Therefore, in the light of the aforesaid facts, it is submitted that the complaint dated 9.5.2017 filed by the opposite party no. 2 Ramji Mishra is clearly not maintainable. Lastly, it is urged that subsequent to the lodging of the F.I.R. dated 22.3.2017, the statement of the eye witnesses was recorded in terms of the Section 161 Cr.P.C. and including that of the first informant Ramji Mishra. On the aforesaid factual premise, it is urged that the impugned summoning order is manifestly illegal and therefore, liable to be quashed by this court.
Learned A.G.A. has vehemently opposed the submissions made by the learned counsel for the applicants. According to the learned A.G.A., there does not exists any such illegality in the summoning order, on the basis of which the present application is liable to be allowed. He, further, submits that all the submissions urged by the counsel for the applicants require appreciation of evidence which certainly, cannot be looked into at this stage. He, further, submits that the evidence relied upon by the counsel for the applicants does not fall in the category of unimpeachable evidence and is therefore, not liable to be looked into or considered by this court in exercise of its jurisdiction under Section 482 Cr.P.C. The material collected during the course of investigation of Case Crime No. 428 of 2017, does not pertain to this very case and by simply placing reliance upon such material, the summoning order cannot be quashed.
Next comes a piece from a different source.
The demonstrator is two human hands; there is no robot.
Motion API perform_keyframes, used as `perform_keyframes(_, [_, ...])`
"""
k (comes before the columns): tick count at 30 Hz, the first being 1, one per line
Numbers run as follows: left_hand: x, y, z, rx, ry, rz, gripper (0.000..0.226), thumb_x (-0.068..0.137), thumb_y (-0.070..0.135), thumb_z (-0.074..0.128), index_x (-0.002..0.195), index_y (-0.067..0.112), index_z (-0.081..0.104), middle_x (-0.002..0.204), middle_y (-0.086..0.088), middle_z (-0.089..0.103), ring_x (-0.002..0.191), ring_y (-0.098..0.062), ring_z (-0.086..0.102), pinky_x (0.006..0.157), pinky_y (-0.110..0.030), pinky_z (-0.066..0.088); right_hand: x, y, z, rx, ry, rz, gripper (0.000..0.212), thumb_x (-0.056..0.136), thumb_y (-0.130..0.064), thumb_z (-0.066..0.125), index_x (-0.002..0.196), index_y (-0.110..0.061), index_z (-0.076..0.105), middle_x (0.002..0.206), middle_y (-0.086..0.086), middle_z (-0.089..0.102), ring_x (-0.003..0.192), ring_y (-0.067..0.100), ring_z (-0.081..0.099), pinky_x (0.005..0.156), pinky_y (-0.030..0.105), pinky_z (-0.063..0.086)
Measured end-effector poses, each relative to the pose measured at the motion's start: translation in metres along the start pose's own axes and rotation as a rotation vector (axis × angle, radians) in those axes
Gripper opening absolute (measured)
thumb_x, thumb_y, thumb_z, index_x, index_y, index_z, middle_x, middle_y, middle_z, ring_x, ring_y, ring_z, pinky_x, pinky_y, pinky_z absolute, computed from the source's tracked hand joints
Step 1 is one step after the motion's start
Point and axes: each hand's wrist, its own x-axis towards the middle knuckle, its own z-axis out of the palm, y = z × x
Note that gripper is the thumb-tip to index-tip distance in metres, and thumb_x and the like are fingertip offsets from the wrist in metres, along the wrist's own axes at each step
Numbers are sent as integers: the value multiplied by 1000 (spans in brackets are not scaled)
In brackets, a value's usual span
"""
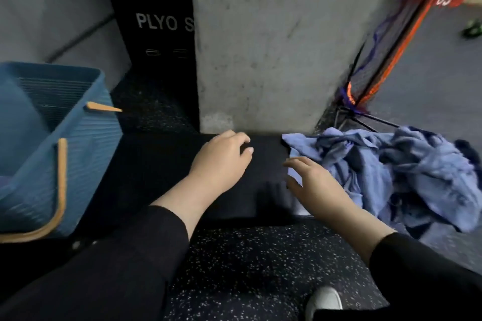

Having considered the rival submissions urged on behalf of the learned counsel for the parties, the court finds that the issue regarding non compliance of Section 202 (2) Cr.P.C. is no longer res-ingegra. The Apex Court in the case of Rosy Vs. State of Kerala, reported in AIR 2000 SC 637 has held as follows in paragraphs 12, 13 and 14:-
"12. I may turn back to Chapter XV of the Code which contains the provisions to be invoked during the interregnum between filing of the complaint and issuance of process to the accused. Section 202 deals with postponement of process. The first sub-section says that any magistrate, on receipt of a complaint of offence, "may if he thinks fit postpone the issue of process against the accused", for resorting to any of the two courses i.e. either inquire into the case himself or direct an investigation to be made. But if the offence is triable by a Court of Session the magistrate cannot make a direction for investigation. So the magistrate taking cognizance of the offence upon a complaint, when such offence is not triable by the Sessions Court, can adopt either of the three courses:
(1) straightway-issue the process or (ii) he can postpone the issue of process for holding an inquiry or (iii) he can direct an investigation to be made. If the offence is triable by a Court of Session, it is impermissible for the magistrate to direct an investigation. To see whether in such cases he can straightway issue process to the accused without holding the inquiry, a careful interpretation of sub-section (2) of Section 202 of the Code is called for. That sub-section is hence extracted below :
"(2) In an inquiry under sub-section (1), the Magistrate may, if he thinks fit, take evidence of witness on oath;
Provided that if it appears to the Magistrate that the offence complained of is triable exclusively by Court of Session, he shall call upon the complainant to produce all his witnesses and examine them on oath."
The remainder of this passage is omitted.